Rawlings School of Divinity


Doctor of Ministry (DMin)


Jason Mitchell


house-church, Christian leadership, church planting, community, spiritual formation




This action research thesis project engaged non-professionally trained Christians who worked through the early stages of Christian leadership development and house church planting. The project utilized a six-week training program in which participants hosted a prayer meeting, chose a confession, led a Bible study, designed an outreach ministry, hosted a worship meeting, and drafted future house church resolutions and a community rule. The participants engaged in a weekly targeted spiritual discipline to foster spiritual formation. Data were collected through journaling, entrance and exit questionnaires, activity guides, post-activity questionnaires, and participant-observations. The research indicates that organic leadership training inspires confidence in emergent leaders and is valuable in developing leadership competencies.
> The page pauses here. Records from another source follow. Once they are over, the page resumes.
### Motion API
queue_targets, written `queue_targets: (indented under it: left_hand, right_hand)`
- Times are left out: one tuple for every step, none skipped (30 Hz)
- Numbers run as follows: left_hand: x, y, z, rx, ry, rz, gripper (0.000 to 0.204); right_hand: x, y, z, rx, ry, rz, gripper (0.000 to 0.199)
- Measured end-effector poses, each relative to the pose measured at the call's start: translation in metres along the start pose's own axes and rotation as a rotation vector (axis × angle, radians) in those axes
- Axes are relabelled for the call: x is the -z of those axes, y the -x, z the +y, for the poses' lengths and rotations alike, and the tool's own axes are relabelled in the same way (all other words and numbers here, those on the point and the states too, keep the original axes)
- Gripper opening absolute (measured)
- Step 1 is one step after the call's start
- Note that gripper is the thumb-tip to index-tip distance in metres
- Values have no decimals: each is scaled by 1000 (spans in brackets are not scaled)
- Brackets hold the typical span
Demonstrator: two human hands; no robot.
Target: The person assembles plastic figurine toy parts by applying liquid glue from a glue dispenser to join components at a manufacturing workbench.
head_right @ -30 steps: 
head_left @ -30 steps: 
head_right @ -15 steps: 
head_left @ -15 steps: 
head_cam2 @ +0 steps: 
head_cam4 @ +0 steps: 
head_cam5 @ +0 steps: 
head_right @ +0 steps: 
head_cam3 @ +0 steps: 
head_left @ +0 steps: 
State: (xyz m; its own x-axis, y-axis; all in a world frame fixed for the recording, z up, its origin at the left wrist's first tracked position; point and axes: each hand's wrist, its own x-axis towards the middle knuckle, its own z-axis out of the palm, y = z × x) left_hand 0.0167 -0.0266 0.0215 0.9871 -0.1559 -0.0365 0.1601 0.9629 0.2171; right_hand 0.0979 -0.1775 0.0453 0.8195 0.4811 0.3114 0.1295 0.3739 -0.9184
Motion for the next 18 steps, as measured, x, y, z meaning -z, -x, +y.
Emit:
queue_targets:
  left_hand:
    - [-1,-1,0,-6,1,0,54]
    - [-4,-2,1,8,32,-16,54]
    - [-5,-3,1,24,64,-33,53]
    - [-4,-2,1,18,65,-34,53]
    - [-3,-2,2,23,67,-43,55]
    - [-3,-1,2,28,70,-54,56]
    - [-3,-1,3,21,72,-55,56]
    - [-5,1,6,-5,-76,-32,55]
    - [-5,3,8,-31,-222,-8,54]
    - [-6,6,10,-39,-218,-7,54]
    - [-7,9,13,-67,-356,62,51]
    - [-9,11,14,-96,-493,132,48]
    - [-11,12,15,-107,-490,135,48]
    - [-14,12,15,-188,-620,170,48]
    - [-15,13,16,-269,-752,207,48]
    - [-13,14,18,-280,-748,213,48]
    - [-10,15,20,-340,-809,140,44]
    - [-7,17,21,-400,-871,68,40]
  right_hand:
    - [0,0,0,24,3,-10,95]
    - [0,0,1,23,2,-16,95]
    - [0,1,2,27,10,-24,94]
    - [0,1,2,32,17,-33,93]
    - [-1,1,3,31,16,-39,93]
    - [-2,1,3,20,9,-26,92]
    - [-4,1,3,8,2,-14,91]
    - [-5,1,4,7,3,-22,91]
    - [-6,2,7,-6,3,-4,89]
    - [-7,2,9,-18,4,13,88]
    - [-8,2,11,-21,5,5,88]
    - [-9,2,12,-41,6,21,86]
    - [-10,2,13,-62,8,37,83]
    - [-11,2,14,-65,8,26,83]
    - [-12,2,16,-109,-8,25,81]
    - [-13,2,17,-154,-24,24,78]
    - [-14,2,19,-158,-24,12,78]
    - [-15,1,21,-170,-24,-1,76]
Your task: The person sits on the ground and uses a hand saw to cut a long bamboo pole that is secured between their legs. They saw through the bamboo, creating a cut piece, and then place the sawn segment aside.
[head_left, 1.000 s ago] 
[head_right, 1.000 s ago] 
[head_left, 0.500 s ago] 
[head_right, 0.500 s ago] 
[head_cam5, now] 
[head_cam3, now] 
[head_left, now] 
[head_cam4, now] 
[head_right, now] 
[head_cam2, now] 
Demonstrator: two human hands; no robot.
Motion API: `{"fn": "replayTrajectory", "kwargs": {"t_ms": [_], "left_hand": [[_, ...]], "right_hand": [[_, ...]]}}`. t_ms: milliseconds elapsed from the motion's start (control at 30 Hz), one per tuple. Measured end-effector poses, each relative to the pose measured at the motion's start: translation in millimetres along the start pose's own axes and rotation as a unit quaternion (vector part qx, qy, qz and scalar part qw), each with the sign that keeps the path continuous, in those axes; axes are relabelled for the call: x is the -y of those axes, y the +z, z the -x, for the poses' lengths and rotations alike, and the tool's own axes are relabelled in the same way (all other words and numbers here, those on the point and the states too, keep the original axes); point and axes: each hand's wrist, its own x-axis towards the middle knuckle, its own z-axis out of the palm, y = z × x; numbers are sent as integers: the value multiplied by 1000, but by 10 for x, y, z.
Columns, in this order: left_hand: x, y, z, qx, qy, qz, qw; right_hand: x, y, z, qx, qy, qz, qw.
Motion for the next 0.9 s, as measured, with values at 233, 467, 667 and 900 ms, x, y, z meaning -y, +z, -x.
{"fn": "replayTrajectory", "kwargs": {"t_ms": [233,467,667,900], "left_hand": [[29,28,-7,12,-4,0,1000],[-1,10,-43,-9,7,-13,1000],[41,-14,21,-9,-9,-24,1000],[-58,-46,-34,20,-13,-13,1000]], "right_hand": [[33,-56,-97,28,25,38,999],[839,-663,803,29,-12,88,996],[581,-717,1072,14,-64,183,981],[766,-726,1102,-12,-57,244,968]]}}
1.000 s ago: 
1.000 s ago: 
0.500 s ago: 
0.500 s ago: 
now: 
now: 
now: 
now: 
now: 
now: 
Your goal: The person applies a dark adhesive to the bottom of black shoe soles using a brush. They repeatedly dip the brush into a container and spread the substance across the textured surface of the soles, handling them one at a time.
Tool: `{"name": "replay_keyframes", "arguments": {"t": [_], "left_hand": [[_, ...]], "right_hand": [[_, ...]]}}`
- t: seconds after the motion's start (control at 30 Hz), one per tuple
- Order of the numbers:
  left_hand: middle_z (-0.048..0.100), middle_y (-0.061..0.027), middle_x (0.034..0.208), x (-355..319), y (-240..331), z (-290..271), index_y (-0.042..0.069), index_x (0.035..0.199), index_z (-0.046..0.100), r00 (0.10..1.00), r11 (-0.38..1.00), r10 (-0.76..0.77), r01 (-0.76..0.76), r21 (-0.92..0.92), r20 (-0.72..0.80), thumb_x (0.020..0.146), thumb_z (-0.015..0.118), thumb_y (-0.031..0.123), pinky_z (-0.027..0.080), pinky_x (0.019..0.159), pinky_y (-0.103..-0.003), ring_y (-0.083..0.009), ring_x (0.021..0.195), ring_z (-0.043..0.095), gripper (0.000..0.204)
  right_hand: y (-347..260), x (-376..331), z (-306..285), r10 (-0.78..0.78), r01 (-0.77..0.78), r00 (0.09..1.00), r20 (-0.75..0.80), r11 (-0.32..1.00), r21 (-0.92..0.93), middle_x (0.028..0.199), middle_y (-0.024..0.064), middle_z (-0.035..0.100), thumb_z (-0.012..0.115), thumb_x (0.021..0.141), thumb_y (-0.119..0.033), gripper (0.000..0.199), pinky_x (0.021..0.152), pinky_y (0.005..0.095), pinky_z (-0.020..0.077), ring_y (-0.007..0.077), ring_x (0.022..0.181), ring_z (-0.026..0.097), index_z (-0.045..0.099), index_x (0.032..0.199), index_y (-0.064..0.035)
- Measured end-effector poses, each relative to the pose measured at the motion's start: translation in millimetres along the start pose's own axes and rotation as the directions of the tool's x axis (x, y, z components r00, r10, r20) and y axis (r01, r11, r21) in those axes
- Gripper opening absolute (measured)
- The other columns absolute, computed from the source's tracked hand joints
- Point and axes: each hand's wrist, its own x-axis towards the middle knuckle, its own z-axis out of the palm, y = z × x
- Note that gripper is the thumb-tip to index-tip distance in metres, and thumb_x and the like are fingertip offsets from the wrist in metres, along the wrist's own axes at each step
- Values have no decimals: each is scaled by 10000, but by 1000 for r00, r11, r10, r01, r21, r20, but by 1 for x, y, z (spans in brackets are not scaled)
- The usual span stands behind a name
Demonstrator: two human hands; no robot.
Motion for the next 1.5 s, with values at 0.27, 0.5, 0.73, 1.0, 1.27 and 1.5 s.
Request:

The research also indicates that Christian leaders in the early stages of their development benefit from a small, personal environment like a home and support and encouragement provided by an experienced leader. The program was designed with participant experimentation in mind illuminating unique solutions to house church planting challenges. This approach also fostered greater self-awareness of the participant's leadership style. In conclusion, organic leadership training combined with the simple ecclesiastical environment of the home offers an excellent strategy for competency development, leadership assessment, and low-cost, low-risk church planting.